Datasets and project
suggestions: Below are descriptions of several data sets,
and some suggested projects. The first few are spelled out in greater
detail. You are encouraged to select and flesh out one of these
projects, or make up you own well-specified project using these datasets. To
work on alternative datasets has to been approved by the instructors.
This data set contains a time series of images of brain
activation, measured using fMRI, with one image every 500 msec. During this
time, human subjects performed 40 trials of a sentence-picture comparison
task (reading a sentence, observing a picture, and determining whether the
sentence correctly described the picture). Each of the 40 trials lasts
approximately 30 seconds. Each image contains approximately 5,000 voxels (3D
pixels), across a large portion of the brain. Data is available for 12
different human subjects.
Available software: we can provide Matlab software for reading the data, manipulating and visualizing it, and for training some types of classifiers (Gassian Naive Bayes, SVM).
Project A1: Bayes network classifiers for fMRI
Project idea: Gaussian Naïve Bayes classifiers and SVMs have been used with this data to predict when the subject was reading a sentence versus perceiving a picture. Both of these classify 8-second windows of data into these two classes, achieving around 85% classification accuracy [Mitchell et al, 2004]. This project will explore going beyond the Gaussian Naïve Bayes classifier (which assumes voxel activities are conditionally independent), by training a Bayes network in particular a TAN tree [Friedman, et al., 1997]. Issues youll need to confront include which features to include (5000 voxels times 8 seconds of images is a lot of features) for classifier input, whether to train brain-specific or brain-independent classifiers, and a number of issues about efficient computation with this fairly large data set. Midpoint milestone: By Nov 8 you should have run at least one classification algorithm on this data and measured its accuracy using a cross validation test. This will put you in a good position to explore refinements of the algorithm, alternative feature encodings for the data, or competing algorithms, by the end of the semester. Project: Reducing dimensionality and classification accuracy.
Papers to read: "Learning to Decode Cognitive States from Brain Images," Mitchell et al., 2004, "Bayesian Network Classifiers" Friedman et al., 1997.
Project A2: Dimensionality reduction for fMRI data
Project idea: Explore the use of dimensionality-reduction methods to improve classification accuracy with this data. Given the extremely high dimension of the input (5000 voxels times 8 images) to the classifier, it is sensible to explore methods for reducing this to a small number of dimension.
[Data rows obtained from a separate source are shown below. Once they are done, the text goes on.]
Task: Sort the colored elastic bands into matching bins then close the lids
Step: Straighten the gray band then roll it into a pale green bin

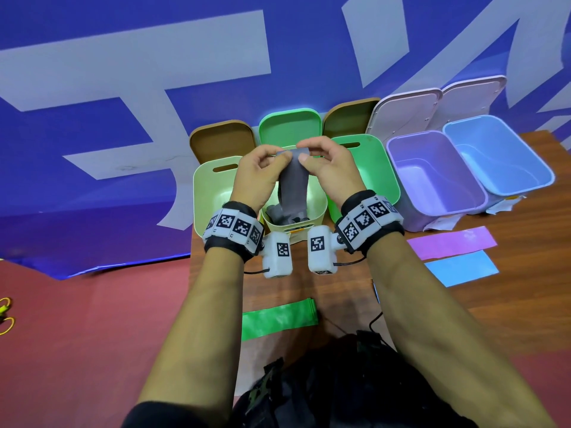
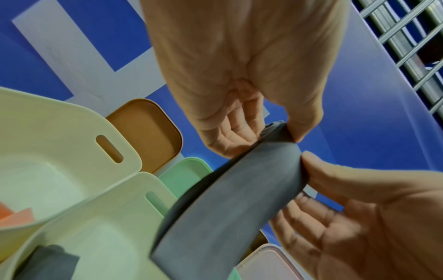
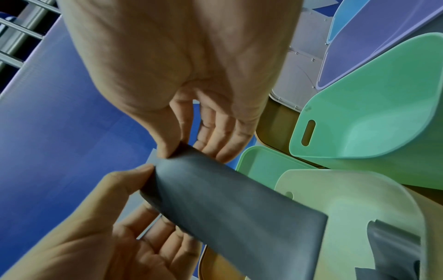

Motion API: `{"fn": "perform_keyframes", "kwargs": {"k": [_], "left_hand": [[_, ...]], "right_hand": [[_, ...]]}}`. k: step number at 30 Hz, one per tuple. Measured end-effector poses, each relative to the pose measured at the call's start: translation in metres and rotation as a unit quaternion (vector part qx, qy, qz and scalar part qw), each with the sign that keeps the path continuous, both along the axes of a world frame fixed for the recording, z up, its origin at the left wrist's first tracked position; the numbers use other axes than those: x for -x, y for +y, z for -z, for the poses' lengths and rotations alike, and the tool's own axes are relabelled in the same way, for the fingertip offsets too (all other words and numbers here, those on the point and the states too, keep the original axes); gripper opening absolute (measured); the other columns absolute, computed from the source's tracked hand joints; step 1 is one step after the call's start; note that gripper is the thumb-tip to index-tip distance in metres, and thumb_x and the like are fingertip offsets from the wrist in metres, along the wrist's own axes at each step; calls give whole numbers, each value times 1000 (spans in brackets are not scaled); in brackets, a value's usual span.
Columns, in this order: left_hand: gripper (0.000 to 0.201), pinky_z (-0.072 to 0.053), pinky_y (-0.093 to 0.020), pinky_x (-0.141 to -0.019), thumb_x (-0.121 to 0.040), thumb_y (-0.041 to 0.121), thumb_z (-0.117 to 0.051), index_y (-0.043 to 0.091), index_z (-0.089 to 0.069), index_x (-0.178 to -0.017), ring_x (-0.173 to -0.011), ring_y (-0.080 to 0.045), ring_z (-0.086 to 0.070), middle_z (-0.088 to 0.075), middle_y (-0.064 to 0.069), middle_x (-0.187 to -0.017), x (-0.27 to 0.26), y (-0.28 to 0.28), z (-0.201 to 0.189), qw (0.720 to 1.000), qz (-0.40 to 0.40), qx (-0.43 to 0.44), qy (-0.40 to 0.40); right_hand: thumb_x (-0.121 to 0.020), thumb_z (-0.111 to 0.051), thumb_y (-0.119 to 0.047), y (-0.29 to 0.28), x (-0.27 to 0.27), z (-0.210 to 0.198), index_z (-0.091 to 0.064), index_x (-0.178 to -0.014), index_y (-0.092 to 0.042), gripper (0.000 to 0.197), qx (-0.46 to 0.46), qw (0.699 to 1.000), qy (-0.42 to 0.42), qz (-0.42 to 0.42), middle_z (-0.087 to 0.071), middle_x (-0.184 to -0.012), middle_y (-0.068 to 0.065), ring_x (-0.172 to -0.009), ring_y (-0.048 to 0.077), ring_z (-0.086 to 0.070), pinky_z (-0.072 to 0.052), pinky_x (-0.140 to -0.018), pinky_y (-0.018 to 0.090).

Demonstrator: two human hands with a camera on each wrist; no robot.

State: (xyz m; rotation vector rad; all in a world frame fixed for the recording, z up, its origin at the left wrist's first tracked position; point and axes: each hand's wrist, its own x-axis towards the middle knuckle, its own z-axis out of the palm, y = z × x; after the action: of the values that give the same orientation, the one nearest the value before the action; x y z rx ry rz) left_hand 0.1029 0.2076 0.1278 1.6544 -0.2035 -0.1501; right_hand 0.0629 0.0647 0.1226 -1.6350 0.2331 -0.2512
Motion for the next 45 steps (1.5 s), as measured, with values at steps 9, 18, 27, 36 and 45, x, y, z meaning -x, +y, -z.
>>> {"fn": "perform_keyframes", "kwargs": {"k": [9,18,27,36,45], "left_hand": [[24,-48,-24,-66,-79,2,-61,13,-61,-100,-76,-10,-54,-62,-2,-88,6,1,-5,999,37,5,-29],[5,-46,-20,-65,-85,8,-66,11,-63,-88,-69,-8,-53,-60,1,-75,-3,-1,-1,1000,0,17,-8],[20,-50,-25,-78,-83,5,-65,13,-70,-100,-92,-7,-58,-66,3,-96,-1,2,-2,999,23,9,-48],[5,-49,-27,-74,-88,13,-67,18,-69,-88,-81,-8,-58,-66,4,-84,-6,1,-1,999,3,26,-27],[13,-49,-22,-74,-86,7,-67,13,-66,-97,-86,-9,-56,-64,0,-92,-4,3,1,999,23,0,-47]], "right_hand": [[-95,-60,-23,4,-5,3,-67,-91,-25,8,54,998,11,7,-69,-90,0,-94,24,-66,-53,-94,50],[-92,-59,-10,3,-2,-5,-66,-109,-24,23,3,1000,13,-28,-66,-99,3,-100,16,-62,-50,-98,40],[-98,-57,-17,3,-7,-3,-67,-100,-17,10,53,998,28,10,-67,-95,6,-90,17,-61,-51,-94,42],[-87,-63,-12,1,-5,-6,-68,-105,-16,19,-19,1000,14,-5,-67,-99,11,-97,18,-63,-51,-93,34],[-98,-59,-18,3,-8,1,-67,-102,-12,11,23,999,37,17,-69,-96,6,-90,16,-63,-52,-89,32]]}}
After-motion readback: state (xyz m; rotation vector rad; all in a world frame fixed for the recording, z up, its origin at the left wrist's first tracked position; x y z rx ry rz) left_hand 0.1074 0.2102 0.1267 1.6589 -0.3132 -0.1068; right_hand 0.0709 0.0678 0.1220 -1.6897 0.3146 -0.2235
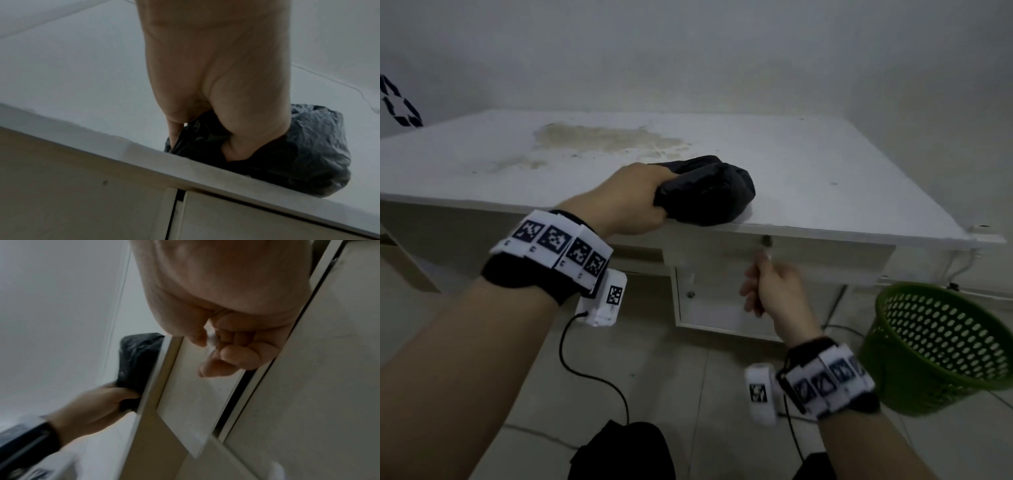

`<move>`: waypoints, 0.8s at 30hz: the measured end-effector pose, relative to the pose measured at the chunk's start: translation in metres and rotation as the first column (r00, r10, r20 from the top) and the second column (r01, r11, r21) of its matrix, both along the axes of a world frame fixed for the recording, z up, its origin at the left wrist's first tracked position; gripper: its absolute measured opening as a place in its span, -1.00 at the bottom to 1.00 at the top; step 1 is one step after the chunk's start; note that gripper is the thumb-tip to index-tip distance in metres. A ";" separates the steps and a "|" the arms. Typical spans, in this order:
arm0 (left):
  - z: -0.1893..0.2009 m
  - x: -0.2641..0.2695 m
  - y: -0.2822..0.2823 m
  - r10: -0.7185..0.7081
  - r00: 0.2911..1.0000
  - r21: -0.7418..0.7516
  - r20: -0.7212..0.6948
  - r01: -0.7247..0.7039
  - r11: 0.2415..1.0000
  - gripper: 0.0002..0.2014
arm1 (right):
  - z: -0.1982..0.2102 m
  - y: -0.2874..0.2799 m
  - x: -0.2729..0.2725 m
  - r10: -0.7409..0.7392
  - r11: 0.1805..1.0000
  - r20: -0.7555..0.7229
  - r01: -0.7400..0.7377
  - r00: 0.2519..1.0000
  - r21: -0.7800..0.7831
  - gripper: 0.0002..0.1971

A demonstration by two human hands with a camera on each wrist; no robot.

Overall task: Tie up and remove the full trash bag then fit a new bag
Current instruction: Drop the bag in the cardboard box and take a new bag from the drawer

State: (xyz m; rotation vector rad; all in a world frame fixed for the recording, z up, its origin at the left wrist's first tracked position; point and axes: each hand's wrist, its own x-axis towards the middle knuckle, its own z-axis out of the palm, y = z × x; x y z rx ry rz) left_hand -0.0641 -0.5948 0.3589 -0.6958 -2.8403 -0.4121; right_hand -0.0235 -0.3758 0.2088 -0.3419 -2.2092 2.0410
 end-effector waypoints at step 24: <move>0.003 0.009 -0.005 0.000 0.981 0.061 0.193 -0.012 0.998 -0.56 | 0.044 0.034 0.100 0.063 0.957 0.351 -0.157 0.934 0.246 -0.69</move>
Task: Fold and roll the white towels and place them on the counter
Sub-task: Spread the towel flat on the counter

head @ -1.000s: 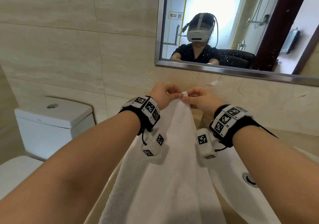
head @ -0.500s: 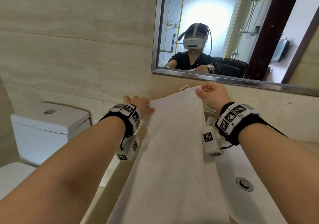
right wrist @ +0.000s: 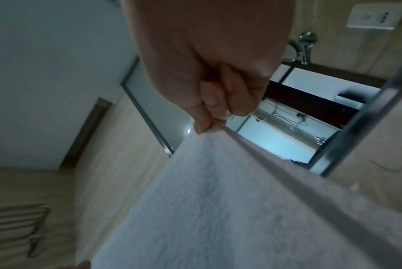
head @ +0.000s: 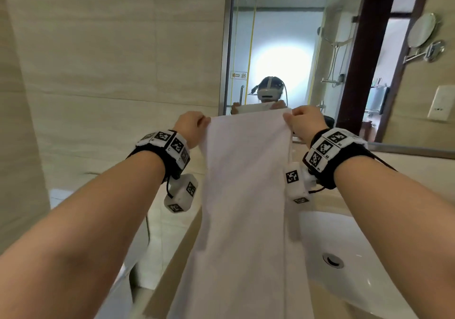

For example, consider PCA, hidden layers of neural nets, or other relevant dimensionality reducing methods. PCA is an example of a method that finds lower dimension representations that minimize error in reconstructing the data. In contract, neural network hidden layes are lower dimensional representations of the inputs that minimize classification error (but only find a local minimum). Does one of these work better? Does it depend on parameters such as the number of training examples?
Papers to read: "Learning to Decode Cognitive States from Brain Images," Mitchell et al., 2004, papers and textbook on PCA, neural nets, or whatever you propose to try.
Project A3: Feature selection/feature invention for fMRI classification.
Project idea: As in many high dimensional data sets, automatic selection of a subset of features can have a strong positive impact on classifier accuracy. We have found that selecting features by the difference in their activity when the subject performs the task, relative to their activity while the subject is resting, is one useful strategy [Mitchell et al., 2004]. In this project you could suggest, implement, and test alternative feature selection strategies (eg., consider the incremental value of adding a new feature to the current feature set, instead of scoring each feature independent of other features that are being selected), and see whether you can obtain higher classification accuracies. Alternatively, you could consider methods for synthesizing new features (e.g., define the 'smoothed value' of a voxel in terms of a spatial Gaussian kernel function applied to it and its neighbors, or define features by averaging voxels whose time series are highly correlated).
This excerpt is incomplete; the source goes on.